Home News Why is long-term thinking so hard, and what do you do when it comes to finances?

Why is long-term thinking so hard, and what do you do when it comes to finances?

by Thomas

Thinking about retirement, imagining yourself at 70, understanding that the life you lead today will impact the life you will have in the future…

You’ve probably come across these questions, right? Or at least you’ve heard from someone who should care more about the future — who hasn’t been confronted with the classic question “What are you going to do with your life?”

But if thinking about a future that goes far beyond the next few weeks was (or still is) a difficulty for you, know that you are not alone.

According to research conducted by the University of California at Los Angeles (UCLA), our brains can’t think about the long term easily.

That’s because when we make decisions that involve us, we activate a region of the brain called the median prefrontal cortex (MPFC). When we think of other people, on the other hand, this region is little activated.

But how does this information relate to thinking about the long term?

It turns out that the longer you try to imagine your life, the less your MPFC will activate.

Basically, your brain acts as if your “future self” is someone you don’t know very well, someone you don’t care about, making it harder to think long-term.

But the self of the future does matter, and a lot — and so does his financial life!

To better understand this subject and how our finances can be affected by the difficulty of thinking about the long term, we talked to account executive Betina Lopes de Mello, who can’t plan and would like to reverse this situation, and Professor Jurandir Sell Macedo, PhD in behavioral finance.

Read on and discover some tips on what can be done to circumvent this brain mechanism and learn how to invest in the future.

After all, why is it so hard to think about the long term?
The response to this type of behavior may be strongly associated with the way our brains evolved.

As a species, we used to live a short time, at most 30 years.
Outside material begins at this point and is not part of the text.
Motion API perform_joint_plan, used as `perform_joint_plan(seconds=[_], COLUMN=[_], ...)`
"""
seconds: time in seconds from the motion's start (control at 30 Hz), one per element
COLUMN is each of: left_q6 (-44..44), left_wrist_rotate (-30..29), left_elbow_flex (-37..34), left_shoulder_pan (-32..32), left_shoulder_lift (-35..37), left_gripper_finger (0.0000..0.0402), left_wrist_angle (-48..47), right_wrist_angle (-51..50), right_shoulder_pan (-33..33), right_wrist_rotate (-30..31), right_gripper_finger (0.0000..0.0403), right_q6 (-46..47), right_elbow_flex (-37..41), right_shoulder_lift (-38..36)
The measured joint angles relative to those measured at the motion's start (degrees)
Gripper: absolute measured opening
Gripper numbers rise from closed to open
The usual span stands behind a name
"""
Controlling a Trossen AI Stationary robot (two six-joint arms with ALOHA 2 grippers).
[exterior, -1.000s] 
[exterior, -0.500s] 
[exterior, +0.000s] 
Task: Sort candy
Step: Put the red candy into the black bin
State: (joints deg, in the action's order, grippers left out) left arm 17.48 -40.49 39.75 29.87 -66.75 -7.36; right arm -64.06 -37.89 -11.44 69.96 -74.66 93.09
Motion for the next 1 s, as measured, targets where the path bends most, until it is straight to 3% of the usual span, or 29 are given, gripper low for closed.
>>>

So it didn’t make much sense to think about where we’d be in 10 or 15 years.

But life expectancy has been increasing more and more (in places like Japan, for example, it is already close to 80 years). It’s just that our brain hasn’t evolved at the same speed, so it’s still hard to think about the long term.

When we bring this debate to the field of finance, it is even more important to understand the effects of not being able to circumvent short-term thinking to plan from a distance.

To illustrate how our brain works in these situations, professor, economist and PhD in behavioral finance Jurandir Sell Macedo gives an example:

“As soon as I walk into class, I ask students if they’d rather travel to New York today with a three-star hotel stay, economy class travel and having $80 a day to spend, or if they’d rather wait four years, travel business class, have a five-star hotel available and spend $200 a day. 80% of students prefer the first option.”

The professor assures, however, that the scenario changes when he makes a small change in the narrative.

“If I put the cheapest option for a four-year term and the most expensive option for eight, for example, many change their minds. About 70% prefer to wait the eight years. This is because, kept at a distance, they can see that the second option is much more advantageous, although it takes longer to happen”.

But why is this? Why, after all, is it so difficult to make rational decisions when it comes to how we consume?

It is this answer that seeks to find the academic area of behavioral finance, which studies the behaviors involved in the act of buying beyond the illusion that we are always rational at this moment.